5th night of Advent—Isaac and the lamb.
Symbol: Lamb
Hymns: Worthy Is The Lamb; My Faith Looks Up To Thee
We discover that we don't know these hymns, at least not the tune of the first, and we're really rough and unfamiliar sounding on the second.
Kind of like some days of living family life together. The ones where the notes are missed or jumbled together in a cacophonous pile with awkwardnesses of trying to make the music, to make the euphony, to swing the tune melodic, but all fails with a facepalm and a head shaking sigh of tiredness.
So we enter the fifth night observance of Advent, and it's about only son Isaac, a lamb, and a knife. And our own son Isaac is the honor-bearer this night. Poignant because I'm pretty sure my faith would have failed had I been in Abraham's place.
Of course we've heard about the faith of Isaac drafting off the faith of his father when he asks where the lamb for the sacrifice is. He trusts when his father answers, "God will provide for himself the lamb." He trusts as they walk on. He trusts as they build the altar. He trusts as his father binds him. He trusts as his father lays him on the wood. He trusts as the flames of the torch burn nearby, the flames that will burn the wood and the offering on the altar of sacrifice. He trusts his father's words as he catches the gleam of the knife in the practiced hand of his father.
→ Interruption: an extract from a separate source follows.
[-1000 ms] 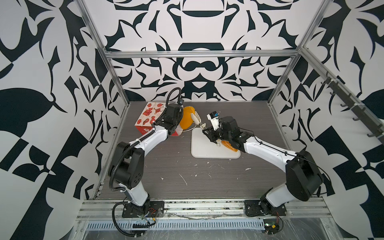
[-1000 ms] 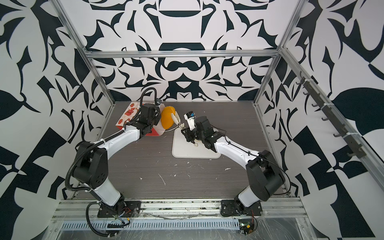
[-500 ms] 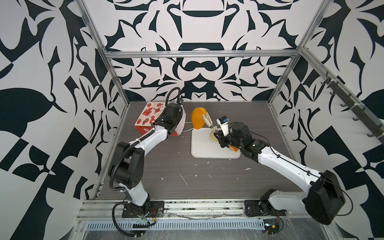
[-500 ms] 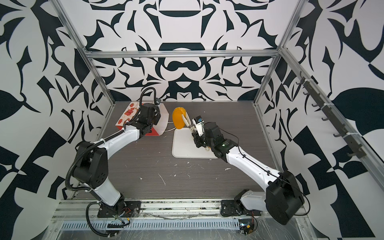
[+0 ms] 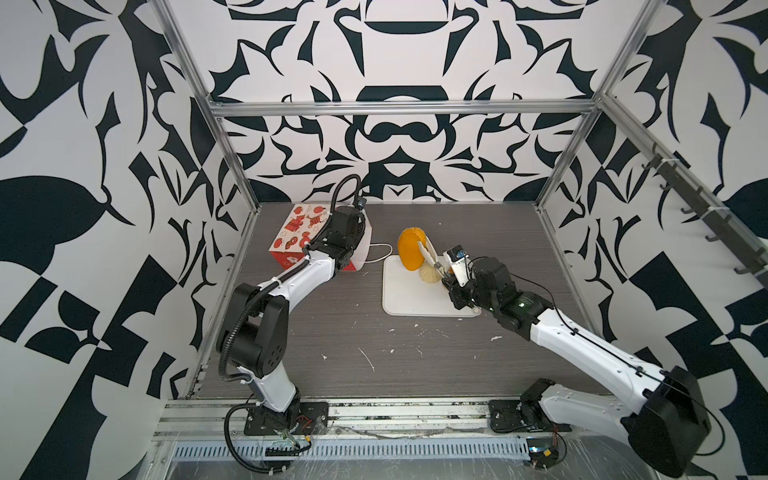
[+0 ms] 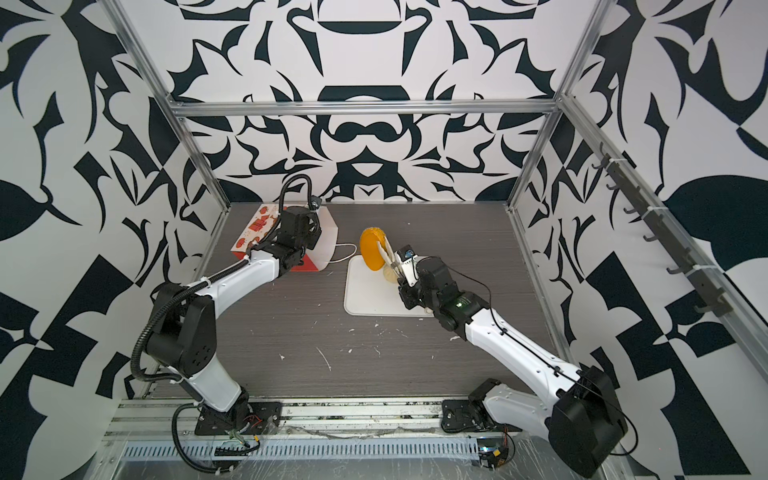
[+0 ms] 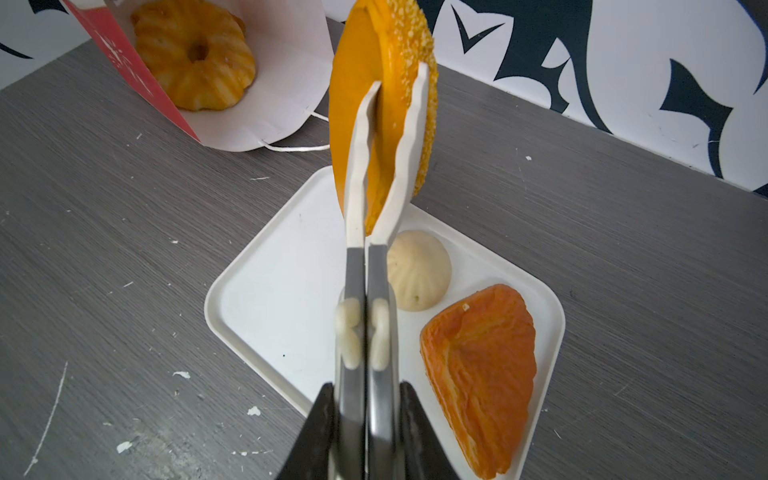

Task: Take the fake bread out of the paper bag
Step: 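Carry the sesame bun over the tray and lower it beside the pale bun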

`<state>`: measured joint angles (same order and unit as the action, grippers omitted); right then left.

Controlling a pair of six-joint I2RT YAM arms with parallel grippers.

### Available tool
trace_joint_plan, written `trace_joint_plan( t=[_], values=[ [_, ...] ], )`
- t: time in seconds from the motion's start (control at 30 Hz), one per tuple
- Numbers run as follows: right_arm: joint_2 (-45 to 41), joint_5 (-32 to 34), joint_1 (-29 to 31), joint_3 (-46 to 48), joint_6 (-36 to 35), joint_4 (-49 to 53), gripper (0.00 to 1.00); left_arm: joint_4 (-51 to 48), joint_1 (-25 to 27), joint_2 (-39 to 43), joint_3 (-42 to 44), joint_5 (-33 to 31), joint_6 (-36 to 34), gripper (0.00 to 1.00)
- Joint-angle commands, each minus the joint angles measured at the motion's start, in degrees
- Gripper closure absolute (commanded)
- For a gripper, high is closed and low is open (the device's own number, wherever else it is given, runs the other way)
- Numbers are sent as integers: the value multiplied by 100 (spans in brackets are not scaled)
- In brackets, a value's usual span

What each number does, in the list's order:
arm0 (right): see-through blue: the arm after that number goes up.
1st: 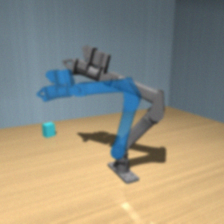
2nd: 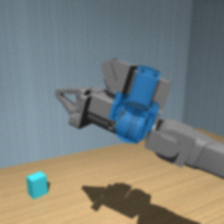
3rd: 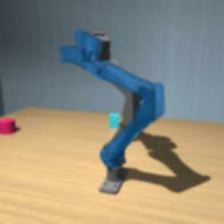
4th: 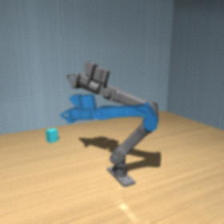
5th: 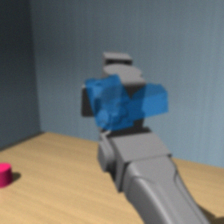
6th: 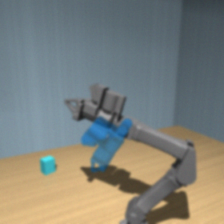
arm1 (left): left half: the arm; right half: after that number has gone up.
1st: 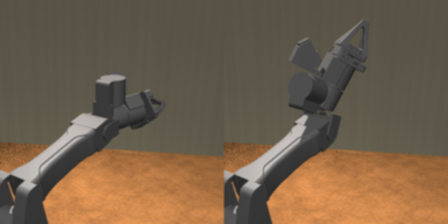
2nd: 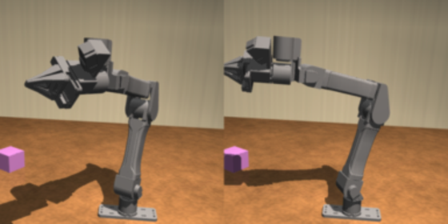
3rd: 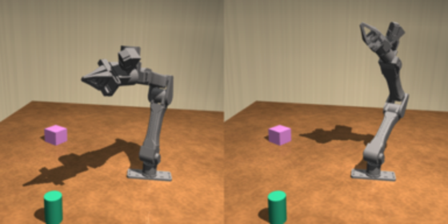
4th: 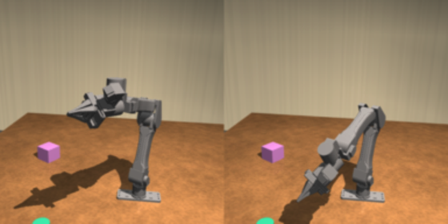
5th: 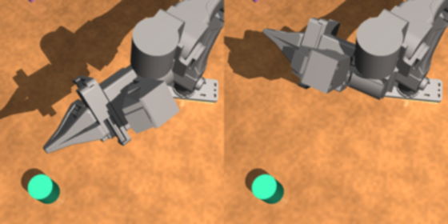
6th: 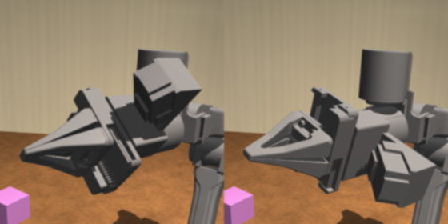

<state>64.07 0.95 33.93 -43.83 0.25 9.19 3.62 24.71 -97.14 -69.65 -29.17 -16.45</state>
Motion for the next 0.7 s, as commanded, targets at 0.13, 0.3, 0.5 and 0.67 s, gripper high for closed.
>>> trace_joint_plan(
  t=[0.13, 0.3, 0.5, 0.67],
  values=[
    [-27, 309, 235, 17, -495, -767, 100, 229, -50, -8, -60, 11, 80, 93],
    [115, 902, 625, 160, -977, -1014, 100, 271, -73, -7, -25, 37, 100, 93],
    [286, 1593, 898, 259, -1273, -1093, 100, 312, -83, 10, 21, 56, 115, 93],
    [79, 1746, 1048, 396, -1202, -922, 100, 333, -95, 27, 65, 53, 126, 93]
  ],
)
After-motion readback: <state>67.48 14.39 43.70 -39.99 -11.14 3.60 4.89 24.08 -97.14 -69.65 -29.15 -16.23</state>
But it is the faith of the father by which we are undone. The father, whose name was changed to "Father of Many", when asked to offer up his son, his only son, whom he loved, the son of promise, says, "I will." The father who, when asked about the lamb, responds with an unhesitating confidence, though he has been given no assurances. The father clings to the promises: "You will be the father of many nations; your wife Sarah will bear you a son, and you will call him Isaac." Through tears, as with Laughter he builds the alter, the father clings. He clings as he binds Laughter and lays him on the wood. He clings so tightly that the words of promise, the conversation of creator and loved creation, are now—not past, not remembered history, not recalled memory— but achingly present moment.
So even as the knife begins its swift and practiced movement, no hesitation, loving eyes locked on trusting eyes, in the abruptness of God's call of his name, he answers as from the on-going dialogue. "I'm here." And Abraham looks up.
Just so, curved Mary looks up as the Light of the World wends one day closer. She, too, trusts as God provides for Himself the Lamb.